▸ **Data block**
....................

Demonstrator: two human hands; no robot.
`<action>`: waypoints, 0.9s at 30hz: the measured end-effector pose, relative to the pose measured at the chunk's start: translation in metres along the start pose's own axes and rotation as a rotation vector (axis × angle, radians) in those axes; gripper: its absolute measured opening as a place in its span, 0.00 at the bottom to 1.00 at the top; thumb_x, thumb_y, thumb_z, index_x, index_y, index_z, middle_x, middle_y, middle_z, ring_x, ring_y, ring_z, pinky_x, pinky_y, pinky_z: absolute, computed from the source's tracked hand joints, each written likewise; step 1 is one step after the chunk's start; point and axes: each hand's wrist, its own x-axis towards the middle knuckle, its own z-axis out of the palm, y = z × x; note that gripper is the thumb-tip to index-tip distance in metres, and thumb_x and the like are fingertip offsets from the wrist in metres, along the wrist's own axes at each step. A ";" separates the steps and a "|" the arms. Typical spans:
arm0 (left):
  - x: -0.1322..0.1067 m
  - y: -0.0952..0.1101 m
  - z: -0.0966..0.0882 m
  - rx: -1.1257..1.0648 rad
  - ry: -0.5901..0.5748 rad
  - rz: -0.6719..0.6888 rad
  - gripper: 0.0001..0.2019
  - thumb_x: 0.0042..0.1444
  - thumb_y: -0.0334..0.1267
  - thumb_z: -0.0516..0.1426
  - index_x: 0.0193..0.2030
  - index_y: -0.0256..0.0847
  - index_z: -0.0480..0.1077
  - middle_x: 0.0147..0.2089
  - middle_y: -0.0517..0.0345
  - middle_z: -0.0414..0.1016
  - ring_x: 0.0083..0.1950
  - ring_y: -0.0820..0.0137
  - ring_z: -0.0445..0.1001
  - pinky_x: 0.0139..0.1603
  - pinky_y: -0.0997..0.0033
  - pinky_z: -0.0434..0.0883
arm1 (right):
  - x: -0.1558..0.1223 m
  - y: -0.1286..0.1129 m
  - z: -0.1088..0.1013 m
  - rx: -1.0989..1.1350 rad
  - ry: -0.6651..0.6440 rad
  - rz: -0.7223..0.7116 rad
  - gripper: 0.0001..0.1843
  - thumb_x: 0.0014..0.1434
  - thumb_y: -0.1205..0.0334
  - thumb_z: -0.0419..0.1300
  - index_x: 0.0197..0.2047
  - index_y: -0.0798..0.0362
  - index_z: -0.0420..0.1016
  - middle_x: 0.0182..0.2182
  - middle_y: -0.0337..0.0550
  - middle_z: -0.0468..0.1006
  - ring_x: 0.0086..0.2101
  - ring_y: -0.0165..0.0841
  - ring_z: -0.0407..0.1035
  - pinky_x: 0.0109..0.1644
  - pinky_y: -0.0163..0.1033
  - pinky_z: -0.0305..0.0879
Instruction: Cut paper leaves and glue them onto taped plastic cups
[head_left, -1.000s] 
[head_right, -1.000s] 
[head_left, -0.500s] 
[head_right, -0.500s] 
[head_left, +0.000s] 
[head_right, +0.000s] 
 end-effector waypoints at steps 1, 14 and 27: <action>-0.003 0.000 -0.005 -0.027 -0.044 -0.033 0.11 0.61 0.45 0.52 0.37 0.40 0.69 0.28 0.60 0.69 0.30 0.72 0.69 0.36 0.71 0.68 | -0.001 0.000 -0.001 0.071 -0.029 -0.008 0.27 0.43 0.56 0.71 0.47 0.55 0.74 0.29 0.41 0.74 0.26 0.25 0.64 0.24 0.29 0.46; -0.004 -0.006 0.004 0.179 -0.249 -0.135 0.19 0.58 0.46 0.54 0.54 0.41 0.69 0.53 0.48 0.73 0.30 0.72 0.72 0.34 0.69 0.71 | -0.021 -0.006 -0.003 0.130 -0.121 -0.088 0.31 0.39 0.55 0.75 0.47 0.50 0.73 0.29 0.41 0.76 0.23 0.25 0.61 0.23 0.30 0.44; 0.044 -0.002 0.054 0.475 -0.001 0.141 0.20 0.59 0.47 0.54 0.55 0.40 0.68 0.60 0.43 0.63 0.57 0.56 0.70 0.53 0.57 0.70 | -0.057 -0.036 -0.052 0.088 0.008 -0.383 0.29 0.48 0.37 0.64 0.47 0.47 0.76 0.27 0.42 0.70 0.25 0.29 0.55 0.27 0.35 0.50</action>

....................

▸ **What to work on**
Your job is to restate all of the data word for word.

▸ **The answer**
Demonstrator: two human hands; no robot.
`<action>`: waypoints, 0.9s at 30hz: the measured end-effector pose, relative to the pose measured at the chunk's start: translation in metres along the start pose's own axes and rotation as a rotation vector (axis × angle, radians) in those axes; gripper: its absolute measured opening as a place in its span, 0.00 at the bottom to 1.00 at the top; thumb_x, thumb_y, thumb_z, index_x, index_y, index_z, middle_x, middle_y, middle_z, ring_x, ring_y, ring_z, pinky_x, pinky_y, pinky_z: absolute, computed from the source's tracked hand joints, each written likewise; step 1 is one step after the chunk's start; point and axes: each hand's wrist, its own x-axis towards the middle knuckle, its own z-axis out of the palm, y = z × x; note that gripper is the thumb-tip to index-tip distance in metres, and thumb_x and the like are fingertip offsets from the wrist in metres, along the wrist's own axes at each step. A ";" separates the steps and a "|" the arms. Typical spans:
arm0 (left):
  - x: -0.1322..0.1067 m
  - y: -0.0952..0.1101 m
  - z: -0.0966..0.0882 m
  - rx: -1.1257..1.0648 rad
  - ry: -0.5901..0.5748 rad
  - rz: -0.6719..0.6888 rad
  - gripper: 0.0001..0.2019
  - thumb_x: 0.0042..0.1444
  - thumb_y: -0.0334..0.1267
  - thumb_z: -0.0516..0.1426
  - index_x: 0.0193..0.2030
  - index_y: -0.0256..0.0847
  - index_z: -0.0480..0.1077
  - middle_x: 0.0147..0.2089
  - middle_y: -0.0517..0.0345
  - middle_z: -0.0414..0.1016
  - ring_x: 0.0083..0.1950
  - ring_y: -0.0820..0.0137
  - ring_z: -0.0445..0.1001
  - pinky_x: 0.0139..0.1603
  - pinky_y: -0.0997..0.0033
  - pinky_z: -0.0434..0.0883
arm1 (right):
  - x: -0.1558..0.1223 m
  - y: -0.1286..0.1129 m
  - z: -0.1088..0.1013 m
  - rx: -1.0989..1.1350 rad
  - ry: -0.6651..0.6440 rad
  - rz: -0.7223..0.7116 rad
  - gripper: 0.0001..0.1843
  - thumb_x: 0.0014..0.1434
  - thumb_y: -0.1205..0.0334
  - thumb_z: -0.0419..0.1300
  - index_x: 0.0197..0.2047
  - index_y: -0.0798..0.0362
  - index_z: -0.0420..0.1016
  - middle_x: 0.0182..0.2182
  - middle_y: -0.0337..0.0550
  - middle_z: -0.0468..0.1006
  - ring_x: 0.0086..0.2101
  - ring_y: -0.0165..0.0841
  - ring_z: -0.0407..0.1035
  - pinky_x: 0.0109..0.1644
  - pinky_y: -0.0163..0.1033
  - pinky_z: -0.0305..0.0879
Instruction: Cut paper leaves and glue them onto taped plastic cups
[head_left, -1.000s] 
[head_right, -1.000s] 
[head_left, -0.500s] 
[head_right, -0.500s] 
[head_left, +0.000s] 
[head_right, +0.000s] 
 end-effector waypoints at steps 1, 14 and 27: <action>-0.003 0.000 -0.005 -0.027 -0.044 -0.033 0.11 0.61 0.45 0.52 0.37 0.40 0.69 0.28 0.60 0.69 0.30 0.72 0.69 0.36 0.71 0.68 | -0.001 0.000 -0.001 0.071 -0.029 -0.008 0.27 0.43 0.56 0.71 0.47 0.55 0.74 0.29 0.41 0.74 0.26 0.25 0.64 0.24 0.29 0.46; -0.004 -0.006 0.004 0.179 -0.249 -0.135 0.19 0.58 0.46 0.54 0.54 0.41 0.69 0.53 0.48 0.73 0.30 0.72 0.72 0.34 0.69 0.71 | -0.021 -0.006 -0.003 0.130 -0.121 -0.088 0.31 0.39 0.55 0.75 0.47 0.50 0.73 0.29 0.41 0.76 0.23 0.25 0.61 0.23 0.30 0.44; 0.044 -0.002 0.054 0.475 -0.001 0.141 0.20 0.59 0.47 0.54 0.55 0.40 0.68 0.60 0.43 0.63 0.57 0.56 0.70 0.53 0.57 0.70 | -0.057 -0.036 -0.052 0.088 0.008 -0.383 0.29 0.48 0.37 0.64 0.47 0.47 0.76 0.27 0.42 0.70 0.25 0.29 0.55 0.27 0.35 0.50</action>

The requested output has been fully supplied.